In terms of my critique, I don’t think Sims goes far enough with her employment of the liturgical review of baptism. It’s clear that she’s leaning toward the historical and that she wants to respect her interviewees while not forcing a theological reading upon their work. I think she wants their words to shine rather than her interpretation of them. Still, I think she could have added a chapter to work out her own theological renderings of the interviews. She hints at this, of course, saying “the act of remembering is symbolized as a ritual of baptism—not a literal baptism by water, but a symbolic immersion that plunged and invited me to journey with participants into repressed, suppressed, reconfigured, and ritualized memories as they remembered lynching and a culture of lynching…” (5). Sims’s work is a social-cultural-religious approach to these primary narratives as sources of discovery and meaning. These narratives are gifts that Sims gives us, grants us access to, and it’s important that others come along to work with these narratives as they’re presented. I don’t fault Sims for her not dealing for pointedly with theological matters. I respect what she’s set out to do.

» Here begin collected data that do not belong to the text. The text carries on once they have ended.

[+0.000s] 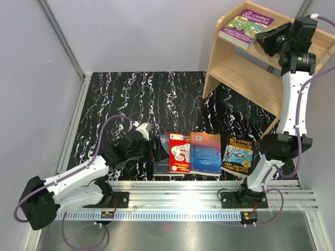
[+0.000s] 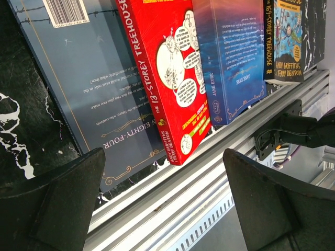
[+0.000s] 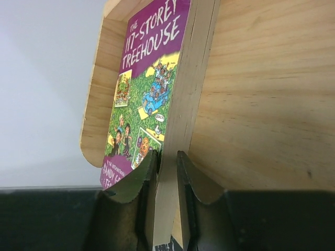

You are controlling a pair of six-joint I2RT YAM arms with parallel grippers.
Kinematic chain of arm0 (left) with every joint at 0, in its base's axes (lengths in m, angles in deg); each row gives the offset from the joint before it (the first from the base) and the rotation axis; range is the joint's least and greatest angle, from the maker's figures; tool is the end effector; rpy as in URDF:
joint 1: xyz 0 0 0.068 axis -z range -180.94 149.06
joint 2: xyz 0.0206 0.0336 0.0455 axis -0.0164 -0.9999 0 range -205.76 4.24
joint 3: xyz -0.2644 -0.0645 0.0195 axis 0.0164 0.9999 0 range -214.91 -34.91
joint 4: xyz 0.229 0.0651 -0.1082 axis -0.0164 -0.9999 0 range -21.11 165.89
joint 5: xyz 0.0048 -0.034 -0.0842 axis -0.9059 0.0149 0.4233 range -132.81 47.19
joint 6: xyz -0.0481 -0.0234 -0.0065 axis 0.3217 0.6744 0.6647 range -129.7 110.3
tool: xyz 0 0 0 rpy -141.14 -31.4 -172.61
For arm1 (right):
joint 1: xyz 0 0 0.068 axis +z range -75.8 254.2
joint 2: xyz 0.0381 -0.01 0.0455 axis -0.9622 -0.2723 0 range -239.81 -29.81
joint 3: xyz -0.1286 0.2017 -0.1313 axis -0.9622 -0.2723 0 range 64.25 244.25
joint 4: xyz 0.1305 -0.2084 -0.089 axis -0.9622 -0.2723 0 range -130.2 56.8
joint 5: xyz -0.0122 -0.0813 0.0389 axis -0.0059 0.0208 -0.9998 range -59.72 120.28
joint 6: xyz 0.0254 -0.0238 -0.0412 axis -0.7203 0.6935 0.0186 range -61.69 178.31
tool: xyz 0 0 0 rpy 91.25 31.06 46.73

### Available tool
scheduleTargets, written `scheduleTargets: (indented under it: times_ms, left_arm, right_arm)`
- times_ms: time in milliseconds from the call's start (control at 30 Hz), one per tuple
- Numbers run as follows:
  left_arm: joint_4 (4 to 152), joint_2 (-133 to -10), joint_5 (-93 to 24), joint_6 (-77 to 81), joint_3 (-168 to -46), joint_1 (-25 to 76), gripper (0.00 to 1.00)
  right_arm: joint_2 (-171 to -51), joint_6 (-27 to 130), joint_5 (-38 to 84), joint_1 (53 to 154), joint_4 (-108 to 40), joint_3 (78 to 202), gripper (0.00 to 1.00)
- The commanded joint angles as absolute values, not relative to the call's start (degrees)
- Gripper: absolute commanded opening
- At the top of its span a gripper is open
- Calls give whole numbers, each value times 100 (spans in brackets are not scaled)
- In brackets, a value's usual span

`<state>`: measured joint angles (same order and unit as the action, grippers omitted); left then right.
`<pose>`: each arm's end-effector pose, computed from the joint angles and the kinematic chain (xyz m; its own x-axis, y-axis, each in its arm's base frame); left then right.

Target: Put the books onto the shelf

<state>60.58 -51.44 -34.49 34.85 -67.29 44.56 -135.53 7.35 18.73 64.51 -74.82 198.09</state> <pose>0.1402 -0.1500 0.2216 -0.8624 -0.1128 -0.4935 0.2525 0.7490 -0.6126 0.3809 -0.0577 0.5107 -0.1659 0.8003 -0.5762 0.1617 0.5984 0.7847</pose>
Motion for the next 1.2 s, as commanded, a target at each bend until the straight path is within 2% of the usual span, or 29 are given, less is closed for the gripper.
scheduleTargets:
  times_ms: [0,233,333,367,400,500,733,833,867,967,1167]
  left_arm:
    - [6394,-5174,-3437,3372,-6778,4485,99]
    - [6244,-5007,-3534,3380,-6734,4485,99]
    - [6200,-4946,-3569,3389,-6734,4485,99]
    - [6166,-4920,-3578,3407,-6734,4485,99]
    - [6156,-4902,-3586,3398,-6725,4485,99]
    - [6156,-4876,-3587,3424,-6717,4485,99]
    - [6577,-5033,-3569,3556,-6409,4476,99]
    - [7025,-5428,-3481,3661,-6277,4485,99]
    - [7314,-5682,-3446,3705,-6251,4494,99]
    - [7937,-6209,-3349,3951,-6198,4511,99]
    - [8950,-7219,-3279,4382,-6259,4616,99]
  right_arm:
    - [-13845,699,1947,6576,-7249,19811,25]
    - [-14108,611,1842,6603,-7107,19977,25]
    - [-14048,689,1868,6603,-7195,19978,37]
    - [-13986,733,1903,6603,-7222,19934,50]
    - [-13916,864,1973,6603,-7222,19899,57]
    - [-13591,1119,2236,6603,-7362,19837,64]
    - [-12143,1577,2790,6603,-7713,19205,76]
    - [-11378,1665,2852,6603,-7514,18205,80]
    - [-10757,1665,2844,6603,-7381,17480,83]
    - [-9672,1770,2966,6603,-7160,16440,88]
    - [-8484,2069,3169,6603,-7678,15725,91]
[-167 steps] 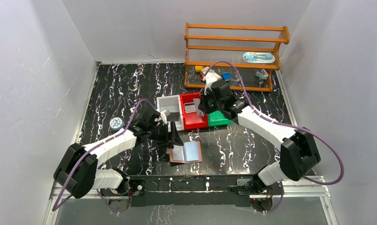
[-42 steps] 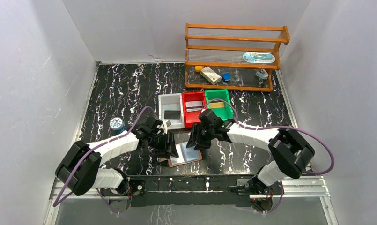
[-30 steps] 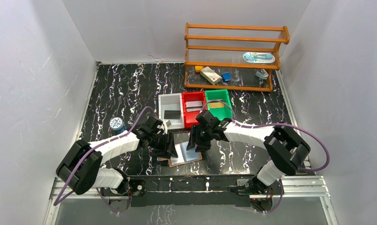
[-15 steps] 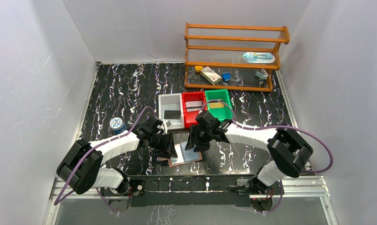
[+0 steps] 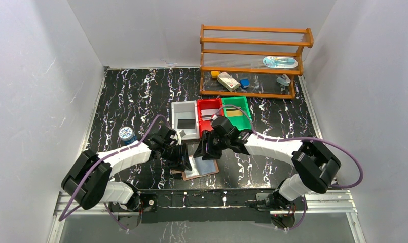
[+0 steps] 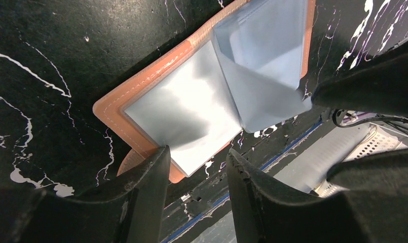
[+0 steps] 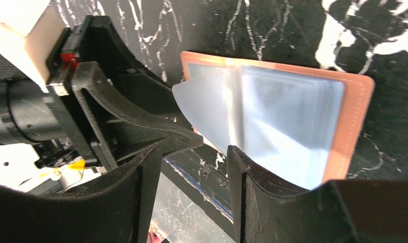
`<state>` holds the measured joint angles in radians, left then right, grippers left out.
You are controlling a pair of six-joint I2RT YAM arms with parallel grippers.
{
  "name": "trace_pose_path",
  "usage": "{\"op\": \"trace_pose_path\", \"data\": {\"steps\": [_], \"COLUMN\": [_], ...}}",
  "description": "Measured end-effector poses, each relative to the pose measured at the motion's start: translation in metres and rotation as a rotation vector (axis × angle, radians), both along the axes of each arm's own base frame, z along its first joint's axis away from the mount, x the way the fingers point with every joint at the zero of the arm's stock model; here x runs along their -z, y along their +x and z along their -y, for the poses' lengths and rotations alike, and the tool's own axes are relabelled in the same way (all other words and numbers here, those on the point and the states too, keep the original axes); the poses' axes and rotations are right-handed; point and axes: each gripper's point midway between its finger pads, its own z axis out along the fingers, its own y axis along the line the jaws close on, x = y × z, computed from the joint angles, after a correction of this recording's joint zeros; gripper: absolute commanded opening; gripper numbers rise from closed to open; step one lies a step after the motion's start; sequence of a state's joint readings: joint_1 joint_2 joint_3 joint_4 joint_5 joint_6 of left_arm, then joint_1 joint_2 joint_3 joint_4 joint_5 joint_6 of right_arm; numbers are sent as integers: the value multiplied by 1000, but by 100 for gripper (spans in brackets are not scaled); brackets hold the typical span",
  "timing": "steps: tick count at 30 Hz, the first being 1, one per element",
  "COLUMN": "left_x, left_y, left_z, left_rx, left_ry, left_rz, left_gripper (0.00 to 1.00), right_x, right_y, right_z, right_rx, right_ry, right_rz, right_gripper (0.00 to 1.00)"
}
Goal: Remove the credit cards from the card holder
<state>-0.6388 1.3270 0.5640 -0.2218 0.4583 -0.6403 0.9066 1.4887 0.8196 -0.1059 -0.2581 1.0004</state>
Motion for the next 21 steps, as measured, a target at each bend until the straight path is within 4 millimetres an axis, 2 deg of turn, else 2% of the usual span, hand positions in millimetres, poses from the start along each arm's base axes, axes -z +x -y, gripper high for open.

She’s left more to be done, rather for her next works or for those of us picking up this book and living with it in our memories.

If you read this book and find it interesting to your soul; if you read it and you want to step into similar reads, I’d commend James Cone’s The Cross and the Lynching Tree, M. Shawn Copeland’s Enfleshing Freedom, Kelly Brown Douglas’s Stand Your Ground and Terrance Johnson’s Tragic Soul-Life. These are not fun reads. Like Lynched, they are important, sobering theological works that help ground us further in the basic reality of Blackness that is faced with both uncertainty and deep certainty.

Those books, like Lynched, will remind you of what Howard Thurman called the “place for the singing of angels.” He was writing into our memories the way Thurman does about the truths recognized over and over. In Deep is the Hunger, Thurman described what is underneath these kinds of works. “Despite all the crassness of life, despite all the hardness of life, despite all the harsh discords of life, life is saved by the singing of angels” (p. 92). That’s the kind of spirit underneath the oral histories of Sims’s project. Her interviews possess the spoken words, the hard-won melodies, and the unshakeable echoes of Black people who in the face of their own harsh discords decided to speak and to sing. May the Listener of our prayers encourage us to keep speaking, to keep singing, and to keep listening to our beautiful selves. And may in that collective chorus, we move toward transformation.